* Activity:
Wherever the word "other" occurs in the listing, copy the whole line.

* Available data:
*** Begin section ***

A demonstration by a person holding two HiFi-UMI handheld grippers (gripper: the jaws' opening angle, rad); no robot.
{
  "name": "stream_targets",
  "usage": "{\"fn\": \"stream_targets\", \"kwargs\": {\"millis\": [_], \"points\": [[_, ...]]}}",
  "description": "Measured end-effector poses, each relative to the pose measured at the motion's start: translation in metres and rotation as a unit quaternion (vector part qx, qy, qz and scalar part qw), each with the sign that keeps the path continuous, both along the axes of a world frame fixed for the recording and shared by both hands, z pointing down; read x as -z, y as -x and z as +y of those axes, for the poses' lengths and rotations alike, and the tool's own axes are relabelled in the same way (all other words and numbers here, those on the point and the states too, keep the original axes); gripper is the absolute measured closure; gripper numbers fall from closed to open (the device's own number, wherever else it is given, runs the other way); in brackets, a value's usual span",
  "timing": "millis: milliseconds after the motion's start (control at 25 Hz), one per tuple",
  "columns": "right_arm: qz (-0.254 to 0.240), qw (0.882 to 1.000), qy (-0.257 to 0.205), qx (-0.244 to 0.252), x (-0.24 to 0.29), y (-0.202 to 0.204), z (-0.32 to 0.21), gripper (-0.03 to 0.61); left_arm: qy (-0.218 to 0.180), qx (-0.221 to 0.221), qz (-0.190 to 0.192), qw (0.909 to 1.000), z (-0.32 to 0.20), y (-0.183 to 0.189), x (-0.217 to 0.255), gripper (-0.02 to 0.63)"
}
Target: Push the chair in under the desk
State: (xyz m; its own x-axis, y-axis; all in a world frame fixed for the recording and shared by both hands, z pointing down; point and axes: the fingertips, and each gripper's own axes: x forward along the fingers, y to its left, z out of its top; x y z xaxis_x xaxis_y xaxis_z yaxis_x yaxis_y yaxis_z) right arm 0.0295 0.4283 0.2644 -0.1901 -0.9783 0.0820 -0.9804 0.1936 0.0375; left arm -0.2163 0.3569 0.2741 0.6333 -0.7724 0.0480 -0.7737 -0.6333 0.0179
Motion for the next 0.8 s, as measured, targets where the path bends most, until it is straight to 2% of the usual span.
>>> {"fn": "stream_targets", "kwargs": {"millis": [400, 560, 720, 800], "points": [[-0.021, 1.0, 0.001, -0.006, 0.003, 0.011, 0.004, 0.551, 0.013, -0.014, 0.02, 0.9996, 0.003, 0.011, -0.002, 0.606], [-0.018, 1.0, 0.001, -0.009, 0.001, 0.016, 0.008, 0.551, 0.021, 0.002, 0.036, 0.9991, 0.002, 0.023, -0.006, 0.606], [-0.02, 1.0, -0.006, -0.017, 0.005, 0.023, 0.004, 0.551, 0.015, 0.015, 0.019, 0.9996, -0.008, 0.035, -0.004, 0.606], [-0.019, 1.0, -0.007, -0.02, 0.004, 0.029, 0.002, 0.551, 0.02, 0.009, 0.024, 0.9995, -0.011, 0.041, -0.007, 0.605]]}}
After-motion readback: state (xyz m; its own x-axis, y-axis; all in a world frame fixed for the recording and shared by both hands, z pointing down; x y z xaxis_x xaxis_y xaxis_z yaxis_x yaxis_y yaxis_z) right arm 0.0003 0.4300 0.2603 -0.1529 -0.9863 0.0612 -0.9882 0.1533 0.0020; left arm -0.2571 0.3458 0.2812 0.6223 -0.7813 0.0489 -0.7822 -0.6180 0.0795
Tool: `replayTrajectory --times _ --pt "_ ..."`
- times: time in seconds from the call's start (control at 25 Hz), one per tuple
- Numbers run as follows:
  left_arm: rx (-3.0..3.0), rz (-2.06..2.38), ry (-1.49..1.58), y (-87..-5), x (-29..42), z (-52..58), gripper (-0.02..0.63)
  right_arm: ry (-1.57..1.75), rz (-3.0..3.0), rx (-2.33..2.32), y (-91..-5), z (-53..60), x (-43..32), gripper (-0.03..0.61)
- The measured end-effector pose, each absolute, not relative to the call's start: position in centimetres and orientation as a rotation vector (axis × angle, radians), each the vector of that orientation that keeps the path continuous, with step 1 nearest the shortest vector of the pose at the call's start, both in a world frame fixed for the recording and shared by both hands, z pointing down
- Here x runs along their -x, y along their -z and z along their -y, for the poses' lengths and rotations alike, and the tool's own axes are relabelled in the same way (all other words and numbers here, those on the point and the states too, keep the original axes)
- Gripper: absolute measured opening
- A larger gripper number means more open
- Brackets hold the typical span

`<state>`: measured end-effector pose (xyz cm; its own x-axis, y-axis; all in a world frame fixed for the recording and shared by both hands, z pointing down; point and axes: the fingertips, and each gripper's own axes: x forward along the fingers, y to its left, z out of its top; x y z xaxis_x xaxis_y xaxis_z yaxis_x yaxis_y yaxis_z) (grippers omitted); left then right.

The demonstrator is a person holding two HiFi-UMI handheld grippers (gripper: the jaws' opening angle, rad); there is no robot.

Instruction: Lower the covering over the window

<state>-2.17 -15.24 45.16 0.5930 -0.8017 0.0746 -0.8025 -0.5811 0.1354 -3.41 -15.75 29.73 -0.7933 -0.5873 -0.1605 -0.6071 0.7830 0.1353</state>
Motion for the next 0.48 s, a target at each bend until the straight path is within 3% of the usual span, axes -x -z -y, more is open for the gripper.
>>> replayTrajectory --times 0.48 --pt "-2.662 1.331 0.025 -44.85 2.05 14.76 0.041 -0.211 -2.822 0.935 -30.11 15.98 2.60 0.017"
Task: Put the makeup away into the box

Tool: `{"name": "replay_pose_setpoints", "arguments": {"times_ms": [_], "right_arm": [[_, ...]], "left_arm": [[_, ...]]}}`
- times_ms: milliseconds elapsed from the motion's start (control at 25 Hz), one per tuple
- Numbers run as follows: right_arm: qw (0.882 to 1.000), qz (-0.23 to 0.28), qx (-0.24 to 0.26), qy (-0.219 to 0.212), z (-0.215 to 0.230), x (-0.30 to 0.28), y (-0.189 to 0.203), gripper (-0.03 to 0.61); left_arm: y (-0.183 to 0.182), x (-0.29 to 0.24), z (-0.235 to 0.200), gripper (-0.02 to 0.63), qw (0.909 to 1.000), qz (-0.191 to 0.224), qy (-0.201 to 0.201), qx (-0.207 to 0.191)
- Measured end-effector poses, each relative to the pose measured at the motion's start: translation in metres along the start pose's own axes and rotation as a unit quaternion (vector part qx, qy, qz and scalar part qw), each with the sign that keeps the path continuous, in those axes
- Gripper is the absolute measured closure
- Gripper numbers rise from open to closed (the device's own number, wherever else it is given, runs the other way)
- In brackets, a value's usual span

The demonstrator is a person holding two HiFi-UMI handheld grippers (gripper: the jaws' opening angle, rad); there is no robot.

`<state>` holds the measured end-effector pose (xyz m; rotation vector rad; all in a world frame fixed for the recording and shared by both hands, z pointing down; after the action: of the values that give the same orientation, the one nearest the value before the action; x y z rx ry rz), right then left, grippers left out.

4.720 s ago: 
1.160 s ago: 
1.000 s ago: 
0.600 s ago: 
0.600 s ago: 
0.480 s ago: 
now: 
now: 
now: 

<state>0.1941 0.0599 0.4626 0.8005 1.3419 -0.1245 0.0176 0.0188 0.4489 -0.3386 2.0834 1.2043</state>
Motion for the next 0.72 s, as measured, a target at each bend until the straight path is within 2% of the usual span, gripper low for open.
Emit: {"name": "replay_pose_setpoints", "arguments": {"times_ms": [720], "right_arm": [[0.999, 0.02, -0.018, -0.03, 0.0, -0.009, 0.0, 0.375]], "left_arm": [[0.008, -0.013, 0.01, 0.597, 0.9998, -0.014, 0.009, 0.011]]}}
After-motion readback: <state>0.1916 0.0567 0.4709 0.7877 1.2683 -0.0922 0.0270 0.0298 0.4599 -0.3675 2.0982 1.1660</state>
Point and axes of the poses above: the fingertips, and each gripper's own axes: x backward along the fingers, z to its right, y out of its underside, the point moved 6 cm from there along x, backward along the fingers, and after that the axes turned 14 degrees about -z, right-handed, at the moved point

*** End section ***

* Exercise response:
  "description": "Measured end-effector poses, each relative to the pose measured at the motion's start: translation in metres and rotation as a unit quaternion (vector part qx, qy, qz and scalar part qw), each with the sign that keeps the path continuous, both along the axes of a world frame fixed for the recording and shared by both hands, z pointing down; read x as -z, y as -x and z as +y of those axes, for the poses' lengths and rotations alike, and the tool's own axes are relabelled in the same way (all other words and numbers here, those on the point and the states too, keep the original axes); gripper is the absolute measured closure; gripper numbers fall from closed to open (the device's own number, wherever else it is given, runs the other way); in brackets, a value's usual span",
- Here x runs along their -x, y along their -z and z along their -y, for the poses' lengths and rotations alike, and the tool's own axes are relabelled in the same way (all other words and numbers here, those on the point and the states too, keep the original axes)
- Gripper numbers rise from open to closed (the device's own number, wherever else it is given, runs the other way)

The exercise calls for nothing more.